What this task involves —
Take the lines below between the one holding "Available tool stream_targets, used" and the one holding "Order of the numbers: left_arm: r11", inclusive, and copy them exactly. Add nothing.

___

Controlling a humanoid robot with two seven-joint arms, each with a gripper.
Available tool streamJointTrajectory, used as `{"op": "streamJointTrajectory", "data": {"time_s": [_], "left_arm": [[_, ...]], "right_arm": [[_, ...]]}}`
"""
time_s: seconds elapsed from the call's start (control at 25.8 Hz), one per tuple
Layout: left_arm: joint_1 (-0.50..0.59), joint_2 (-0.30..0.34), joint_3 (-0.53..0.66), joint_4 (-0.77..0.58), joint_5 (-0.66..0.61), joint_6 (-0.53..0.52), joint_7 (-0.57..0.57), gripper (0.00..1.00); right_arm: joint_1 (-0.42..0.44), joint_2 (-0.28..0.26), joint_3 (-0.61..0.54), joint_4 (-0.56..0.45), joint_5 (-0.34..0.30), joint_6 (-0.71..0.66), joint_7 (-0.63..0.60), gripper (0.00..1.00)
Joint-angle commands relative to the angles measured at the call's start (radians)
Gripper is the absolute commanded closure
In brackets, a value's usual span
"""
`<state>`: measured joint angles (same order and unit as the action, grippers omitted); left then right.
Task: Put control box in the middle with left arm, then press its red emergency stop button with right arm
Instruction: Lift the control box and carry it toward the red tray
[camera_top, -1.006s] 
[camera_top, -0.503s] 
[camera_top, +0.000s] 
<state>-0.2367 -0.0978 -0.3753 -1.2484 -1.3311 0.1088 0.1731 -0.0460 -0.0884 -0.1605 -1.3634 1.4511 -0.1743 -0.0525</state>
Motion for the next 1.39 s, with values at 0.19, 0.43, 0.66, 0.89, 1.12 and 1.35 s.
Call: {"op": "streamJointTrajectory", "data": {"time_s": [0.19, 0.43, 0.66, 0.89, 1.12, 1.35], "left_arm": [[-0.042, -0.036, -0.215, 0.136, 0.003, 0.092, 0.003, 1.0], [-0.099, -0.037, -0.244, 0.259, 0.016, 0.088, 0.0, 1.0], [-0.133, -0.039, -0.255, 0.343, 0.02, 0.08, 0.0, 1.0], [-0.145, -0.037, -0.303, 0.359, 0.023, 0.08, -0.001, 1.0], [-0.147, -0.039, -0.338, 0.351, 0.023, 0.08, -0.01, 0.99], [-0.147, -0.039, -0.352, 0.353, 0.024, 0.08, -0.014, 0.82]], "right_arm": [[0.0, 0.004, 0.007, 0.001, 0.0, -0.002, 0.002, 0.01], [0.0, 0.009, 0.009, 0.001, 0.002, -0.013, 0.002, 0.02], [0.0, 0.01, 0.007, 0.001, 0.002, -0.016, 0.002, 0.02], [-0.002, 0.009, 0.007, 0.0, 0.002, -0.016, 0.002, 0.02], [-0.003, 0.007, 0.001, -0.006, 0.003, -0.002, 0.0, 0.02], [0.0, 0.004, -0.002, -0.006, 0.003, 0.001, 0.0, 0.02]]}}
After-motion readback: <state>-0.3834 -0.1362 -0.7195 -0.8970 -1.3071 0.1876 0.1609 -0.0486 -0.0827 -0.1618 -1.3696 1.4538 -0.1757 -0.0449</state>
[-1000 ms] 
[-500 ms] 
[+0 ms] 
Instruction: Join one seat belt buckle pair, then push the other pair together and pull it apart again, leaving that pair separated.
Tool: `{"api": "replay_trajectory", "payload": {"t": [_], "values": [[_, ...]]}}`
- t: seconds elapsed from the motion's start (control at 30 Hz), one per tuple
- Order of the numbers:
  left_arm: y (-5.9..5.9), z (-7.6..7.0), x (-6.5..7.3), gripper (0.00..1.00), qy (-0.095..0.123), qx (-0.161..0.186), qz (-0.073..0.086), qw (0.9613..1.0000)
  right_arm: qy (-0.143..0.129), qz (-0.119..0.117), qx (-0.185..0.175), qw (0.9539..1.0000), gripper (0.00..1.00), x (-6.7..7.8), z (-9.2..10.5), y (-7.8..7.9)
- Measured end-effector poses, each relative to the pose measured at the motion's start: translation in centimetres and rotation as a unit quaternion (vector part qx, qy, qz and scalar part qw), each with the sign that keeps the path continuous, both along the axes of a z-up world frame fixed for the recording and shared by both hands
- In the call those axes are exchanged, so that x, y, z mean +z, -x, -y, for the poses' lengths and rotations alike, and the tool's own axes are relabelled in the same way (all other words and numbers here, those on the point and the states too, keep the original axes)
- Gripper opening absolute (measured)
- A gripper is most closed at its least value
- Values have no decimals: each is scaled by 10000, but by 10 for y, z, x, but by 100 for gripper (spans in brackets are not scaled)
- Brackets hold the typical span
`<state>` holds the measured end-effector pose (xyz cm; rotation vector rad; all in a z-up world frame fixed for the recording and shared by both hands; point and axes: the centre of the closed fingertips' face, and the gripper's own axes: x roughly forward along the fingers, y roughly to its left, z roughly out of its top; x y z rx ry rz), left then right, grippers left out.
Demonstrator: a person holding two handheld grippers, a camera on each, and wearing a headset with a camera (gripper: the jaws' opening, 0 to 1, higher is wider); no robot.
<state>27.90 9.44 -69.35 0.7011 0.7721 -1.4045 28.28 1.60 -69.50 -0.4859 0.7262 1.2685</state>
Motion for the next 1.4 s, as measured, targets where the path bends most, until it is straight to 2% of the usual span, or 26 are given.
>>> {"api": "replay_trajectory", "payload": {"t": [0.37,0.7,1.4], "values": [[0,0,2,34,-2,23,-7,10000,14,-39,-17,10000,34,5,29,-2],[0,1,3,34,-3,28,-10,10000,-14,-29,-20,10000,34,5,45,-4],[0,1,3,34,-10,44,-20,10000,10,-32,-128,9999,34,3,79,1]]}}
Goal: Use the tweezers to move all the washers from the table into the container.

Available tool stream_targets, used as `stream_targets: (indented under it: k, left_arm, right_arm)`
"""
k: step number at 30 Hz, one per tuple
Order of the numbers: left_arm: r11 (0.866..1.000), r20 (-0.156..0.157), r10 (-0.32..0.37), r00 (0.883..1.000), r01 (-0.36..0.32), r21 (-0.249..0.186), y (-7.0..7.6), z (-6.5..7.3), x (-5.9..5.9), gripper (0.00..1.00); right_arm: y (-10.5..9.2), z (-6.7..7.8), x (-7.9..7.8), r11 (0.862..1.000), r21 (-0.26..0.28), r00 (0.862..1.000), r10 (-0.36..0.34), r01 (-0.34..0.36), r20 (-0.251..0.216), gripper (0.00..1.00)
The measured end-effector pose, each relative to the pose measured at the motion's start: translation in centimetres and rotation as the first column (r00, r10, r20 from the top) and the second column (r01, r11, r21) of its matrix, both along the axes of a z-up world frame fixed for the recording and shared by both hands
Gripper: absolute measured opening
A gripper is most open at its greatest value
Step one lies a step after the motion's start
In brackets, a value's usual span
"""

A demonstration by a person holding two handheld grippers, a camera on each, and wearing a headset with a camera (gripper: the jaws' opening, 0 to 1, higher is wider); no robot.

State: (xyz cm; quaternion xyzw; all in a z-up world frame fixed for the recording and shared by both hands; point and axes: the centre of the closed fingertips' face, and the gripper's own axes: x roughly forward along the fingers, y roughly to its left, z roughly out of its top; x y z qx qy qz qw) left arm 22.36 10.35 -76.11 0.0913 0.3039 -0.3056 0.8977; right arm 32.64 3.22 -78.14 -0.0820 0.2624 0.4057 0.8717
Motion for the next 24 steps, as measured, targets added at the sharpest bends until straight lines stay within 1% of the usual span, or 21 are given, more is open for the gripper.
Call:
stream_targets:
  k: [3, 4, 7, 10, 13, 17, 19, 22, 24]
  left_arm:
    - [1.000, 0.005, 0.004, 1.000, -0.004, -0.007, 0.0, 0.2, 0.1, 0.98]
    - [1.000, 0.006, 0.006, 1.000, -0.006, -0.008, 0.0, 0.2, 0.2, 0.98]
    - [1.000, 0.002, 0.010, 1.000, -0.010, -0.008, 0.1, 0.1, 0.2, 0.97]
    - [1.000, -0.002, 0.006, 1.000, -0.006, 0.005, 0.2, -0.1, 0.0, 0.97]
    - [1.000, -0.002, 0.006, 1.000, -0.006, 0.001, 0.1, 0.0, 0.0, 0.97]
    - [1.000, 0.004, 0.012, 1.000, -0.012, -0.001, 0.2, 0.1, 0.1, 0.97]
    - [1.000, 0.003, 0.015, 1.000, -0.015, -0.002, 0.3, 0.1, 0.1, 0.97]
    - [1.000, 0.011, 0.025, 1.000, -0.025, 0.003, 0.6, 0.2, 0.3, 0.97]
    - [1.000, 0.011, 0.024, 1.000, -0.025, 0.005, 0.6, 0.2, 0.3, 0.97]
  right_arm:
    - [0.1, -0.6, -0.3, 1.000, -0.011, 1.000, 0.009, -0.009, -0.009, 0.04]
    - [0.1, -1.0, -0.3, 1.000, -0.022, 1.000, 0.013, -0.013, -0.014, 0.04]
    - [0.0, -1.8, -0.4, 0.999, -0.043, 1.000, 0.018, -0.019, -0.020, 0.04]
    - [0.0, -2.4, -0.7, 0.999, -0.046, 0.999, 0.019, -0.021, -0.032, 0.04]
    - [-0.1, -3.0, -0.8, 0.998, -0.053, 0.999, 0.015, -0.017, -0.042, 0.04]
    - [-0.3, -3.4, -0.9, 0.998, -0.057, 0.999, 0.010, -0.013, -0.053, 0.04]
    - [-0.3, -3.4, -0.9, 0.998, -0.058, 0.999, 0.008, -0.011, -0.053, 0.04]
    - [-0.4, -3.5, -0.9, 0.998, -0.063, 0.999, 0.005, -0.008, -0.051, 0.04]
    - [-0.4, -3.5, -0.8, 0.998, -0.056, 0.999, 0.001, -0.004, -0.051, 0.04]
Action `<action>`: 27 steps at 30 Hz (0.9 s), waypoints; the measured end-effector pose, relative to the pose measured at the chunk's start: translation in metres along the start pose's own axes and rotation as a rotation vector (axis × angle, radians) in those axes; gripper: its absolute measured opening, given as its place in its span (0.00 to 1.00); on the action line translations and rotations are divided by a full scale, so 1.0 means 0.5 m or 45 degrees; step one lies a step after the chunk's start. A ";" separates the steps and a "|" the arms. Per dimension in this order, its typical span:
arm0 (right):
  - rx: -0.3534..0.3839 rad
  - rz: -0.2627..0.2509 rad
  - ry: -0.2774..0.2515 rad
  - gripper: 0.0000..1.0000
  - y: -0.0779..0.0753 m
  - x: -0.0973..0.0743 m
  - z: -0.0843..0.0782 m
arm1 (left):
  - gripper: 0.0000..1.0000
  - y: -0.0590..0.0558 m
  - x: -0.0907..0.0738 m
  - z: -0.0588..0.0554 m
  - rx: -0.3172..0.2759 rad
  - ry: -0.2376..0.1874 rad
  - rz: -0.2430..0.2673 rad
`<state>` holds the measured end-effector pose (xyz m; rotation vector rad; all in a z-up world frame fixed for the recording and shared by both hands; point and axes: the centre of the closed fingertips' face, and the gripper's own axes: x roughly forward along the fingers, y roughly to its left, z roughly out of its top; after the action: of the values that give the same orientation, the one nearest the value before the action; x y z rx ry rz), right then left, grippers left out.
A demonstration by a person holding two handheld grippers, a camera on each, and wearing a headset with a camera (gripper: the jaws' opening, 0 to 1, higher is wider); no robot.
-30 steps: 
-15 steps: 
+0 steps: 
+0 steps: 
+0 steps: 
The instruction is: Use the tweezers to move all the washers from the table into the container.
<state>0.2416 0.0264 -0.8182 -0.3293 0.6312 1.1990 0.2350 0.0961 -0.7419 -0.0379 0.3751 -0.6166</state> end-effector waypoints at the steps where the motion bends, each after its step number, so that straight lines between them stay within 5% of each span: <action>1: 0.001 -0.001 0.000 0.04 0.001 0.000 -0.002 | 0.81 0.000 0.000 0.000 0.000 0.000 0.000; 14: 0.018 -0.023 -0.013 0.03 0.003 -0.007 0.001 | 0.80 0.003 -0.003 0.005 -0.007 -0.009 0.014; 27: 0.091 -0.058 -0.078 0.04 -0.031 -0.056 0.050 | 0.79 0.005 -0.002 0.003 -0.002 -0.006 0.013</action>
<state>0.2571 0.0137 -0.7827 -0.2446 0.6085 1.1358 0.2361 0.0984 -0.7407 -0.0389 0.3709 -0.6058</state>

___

Answer to the exercise —
Available tool stream_targets, used as `stream_targets: (indented under it: k, left_arm, right_arm)`
"""
k: step number at 30 Hz, one per tuple
Order of the numbers: left_arm: r11 (0.866..1.000), r20 (-0.156..0.157), r10 (-0.32..0.37), r00 (0.883..1.000), r01 (-0.36..0.32), r21 (-0.249..0.186), y (-7.0..7.6), z (-6.5..7.3), x (-5.9..5.9), gripper (0.00..1.00); right_arm: y (-10.5..9.2), z (-6.7..7.8), x (-7.9..7.8), r11 (0.862..1.000), r21 (-0.26..0.28), r00 (0.862..1.000), r10 (-0.36..0.34), r01 (-0.34..0.36), r20 (-0.251..0.216), gripper (0.00..1.00)

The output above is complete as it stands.